Avocado cultivation is expanding both in Spain and in the rest of the world while the product's popularity continues to increase. Will there be enough consumption to absorb the productions that are to come? Is avocado a product that really needs so much water?
In the framework of the meeting that the World Avocado Organization (WAO) organized in Malaga with representatives of the international press, FreshPlaza visited the facilities of one of the companies that are part of this organization in Spain, Reyes Gutiérrez; a producer and marketer of avocados and mangoes, and interviewed its manager Juan Antonio Reyes.
In the 40's, during the post-Spanish Civil War, the generations before Reyes Gutiérrez were devoted to the production of raisins, almonds and other nuts in Malaga. The first exports were carried out in the 50's, with early extra potatoes that they themselves cultivated in the Axarquía. This led them to become one of the leaders in this sector until the 80's. In the 70's, when Juan Antonio's grandfather was already of advanced age, it was decided together with the children that they would bet on an alternative crop to potatoes and vegetables. That's when they planted the first avocado trees.
"After a trip to the Canary Islands, where the crop already existed, my uncle Luis said that we had to plant avocados on our land, claiming that it was the fruit of the future. It was then when we traveled to other producing areas, like Israel or the Canary Islands, in order to get advice, and we started planting avocados between 1970 and 1975. In 1980, the avocado production area kept expanding, until I decided to found my own company, Reyes Gutiérrez, in 1993. The idea was to be able to dedicate myself fully to this product, as well as to mangoes," says Juan Antonio.
"In the beginning we worked for just 3 months, from October to December, but the supermarket chains we were collaborating with asked for a year-round supply. For this reason, we started importing avocados from other countries, and today we are among the biggest European importers of avocados from Peru, Mexico and South Africa. Of the approximately 30,000 tons of fruit marketed by the company, 24,000 correspond to avocados, and 18 / 20,000 tons of those are imported. Our philosophy is to find producers all over the world able to do their job well and willing to let us do the commercial management for them," says the manager.
Spain currently has more than 15,000 hectares devoted to avocado cultivation. 50% of them are in Malaga, where it is already very difficult to expand the acreage due to the poor water infrastructure.
"Although there is a lot of water available around the Axarquía, there is no infrastructure to bring it here, as this depends on concessions from public administrations and it is a really slow process. We have been asking for more water for about 20 years. For this reason, avocado cultivation is making its way into other areas, such as Cadiz, Huelva, Valencia and Alicante, as well as Portugal."

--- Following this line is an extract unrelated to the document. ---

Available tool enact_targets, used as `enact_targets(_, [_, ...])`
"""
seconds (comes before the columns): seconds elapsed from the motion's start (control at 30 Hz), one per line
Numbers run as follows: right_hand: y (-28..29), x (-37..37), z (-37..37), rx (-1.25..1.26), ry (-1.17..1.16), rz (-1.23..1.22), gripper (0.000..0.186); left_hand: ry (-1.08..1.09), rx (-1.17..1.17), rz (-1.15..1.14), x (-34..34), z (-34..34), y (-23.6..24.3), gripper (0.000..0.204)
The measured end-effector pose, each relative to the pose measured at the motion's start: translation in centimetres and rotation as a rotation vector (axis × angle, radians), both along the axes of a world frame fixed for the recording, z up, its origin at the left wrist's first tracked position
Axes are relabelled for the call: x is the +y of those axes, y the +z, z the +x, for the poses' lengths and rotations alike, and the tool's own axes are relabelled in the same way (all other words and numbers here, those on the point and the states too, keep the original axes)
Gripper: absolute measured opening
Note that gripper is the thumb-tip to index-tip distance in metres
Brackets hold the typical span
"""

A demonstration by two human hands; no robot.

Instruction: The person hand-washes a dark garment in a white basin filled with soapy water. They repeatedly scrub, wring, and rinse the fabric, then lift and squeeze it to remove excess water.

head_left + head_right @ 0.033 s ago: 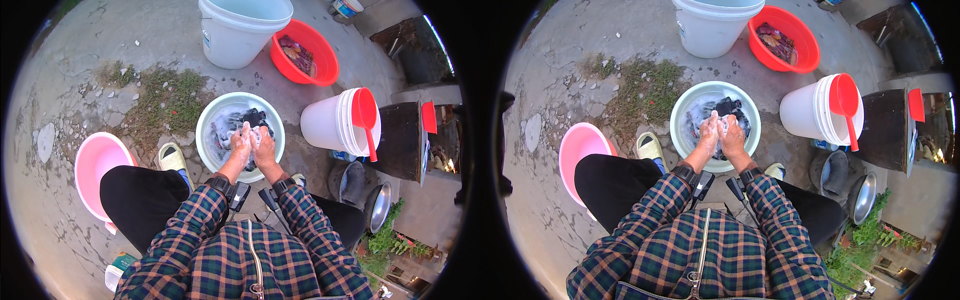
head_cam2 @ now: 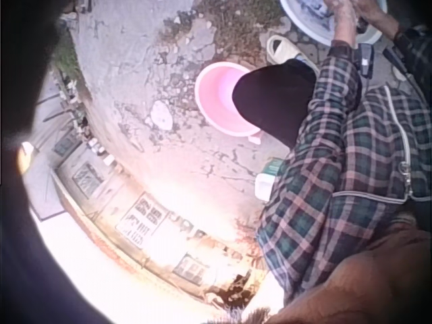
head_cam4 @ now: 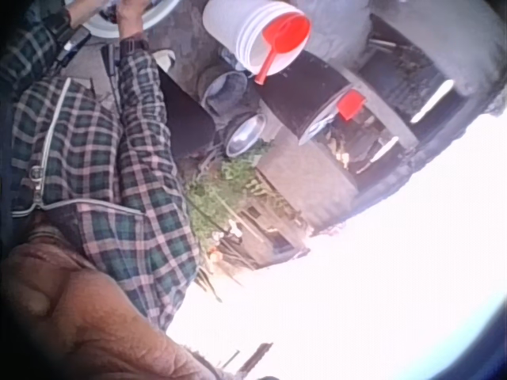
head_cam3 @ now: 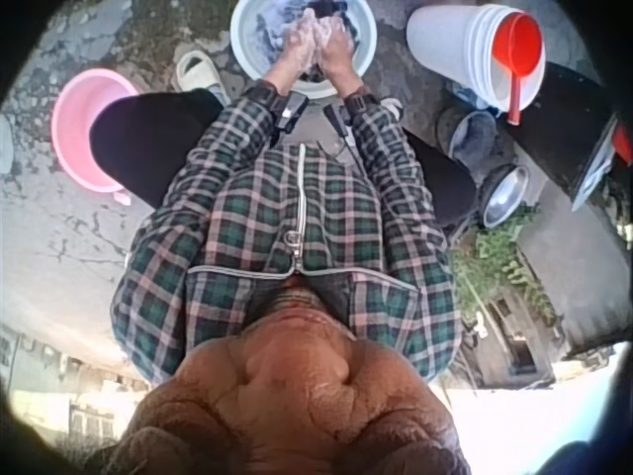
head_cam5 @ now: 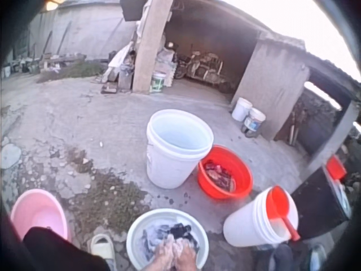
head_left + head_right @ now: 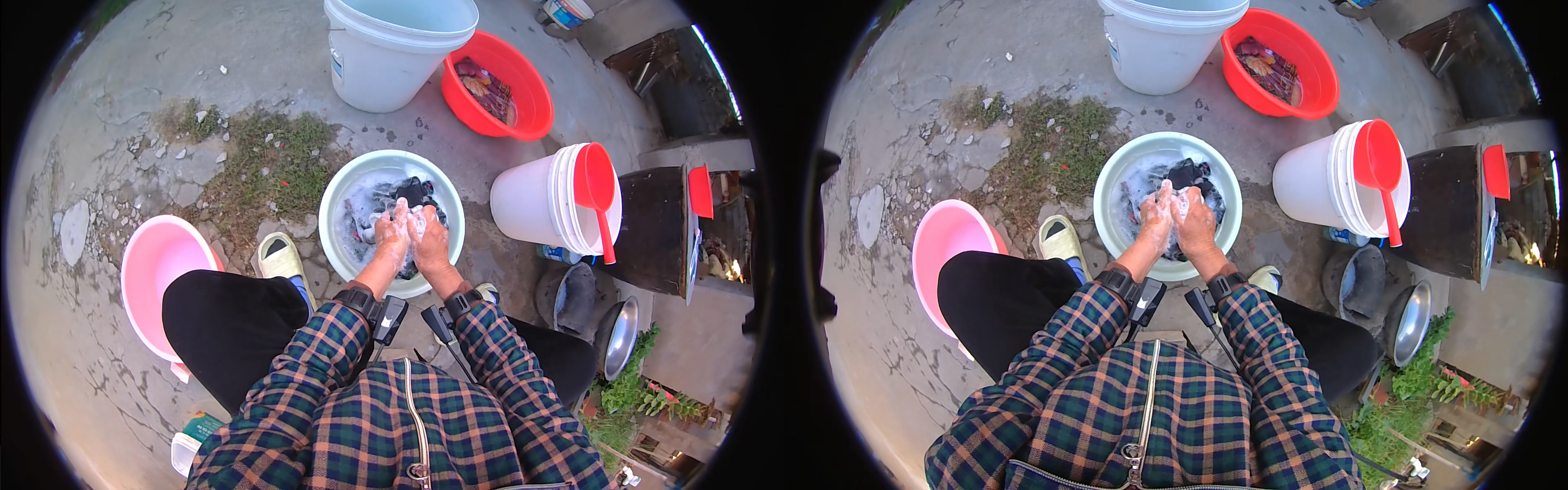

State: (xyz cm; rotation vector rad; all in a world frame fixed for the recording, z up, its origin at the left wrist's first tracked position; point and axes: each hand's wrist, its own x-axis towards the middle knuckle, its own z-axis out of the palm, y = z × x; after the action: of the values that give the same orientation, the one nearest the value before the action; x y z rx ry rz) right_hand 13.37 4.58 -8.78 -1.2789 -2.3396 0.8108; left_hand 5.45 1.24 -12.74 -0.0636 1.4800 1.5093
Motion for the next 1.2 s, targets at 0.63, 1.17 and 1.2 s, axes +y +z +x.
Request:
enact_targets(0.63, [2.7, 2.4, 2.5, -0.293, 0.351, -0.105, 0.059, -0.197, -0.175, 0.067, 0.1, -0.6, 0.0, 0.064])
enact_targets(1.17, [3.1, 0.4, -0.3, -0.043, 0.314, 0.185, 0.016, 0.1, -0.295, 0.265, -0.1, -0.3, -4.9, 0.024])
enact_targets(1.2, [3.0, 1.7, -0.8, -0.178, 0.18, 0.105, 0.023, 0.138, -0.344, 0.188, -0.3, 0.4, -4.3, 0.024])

It is worth noting that many people still believe that avocado cultivation requires great amounts of water, but the truth, according to the WAO, avocado, is that it is a crop with much lower water needs than other basic products. It takes fewer than 1,000 liters to produce one kilo of avocados, a much lower amount than that of basic foods like eggs (3,300 liters per kg), chicken (4,300 liters per kg), veal (15,400 liters per kg) or chocolate (17,000 liters per kg).
According to Juan Antonio Reyes, in the coming years, the avocado sector will undergo a radical change at a quantitative level and prices will fall. "Large corporations have invested great resources in the improvement of their production capacity and efficiency, which means that in the very near future, the market will have a lot more avocados. For that reason, it is important to carry out promotions that can help stimulate the growth of this product's consumption."
"While the annual per capita consumption of avocados in the United States stands above the 3.5 kg, in the European Union, this figure still remains at just over 1.2 kg per capita. The EU is now one of the markets with the fastest growth when it comes to avocado consumption, having exceeded the 650,000 tons sold in 2018. If we encouraged this growth of the consumption with promotions and reached a similar level to that of the United States, it would take more than 2 million tons to meet the demand from European consumers. However, this would also entail an adjustment of prices and a greater commercial tension. In fact, over the last 5 years, the price at origin of avocados has ranged between 2.50 and 2.80 € per kilo, reaching up to 3.50 € in the 2018 campaign, and this has aroused great interest in planting the product, both here and in the rest of the world."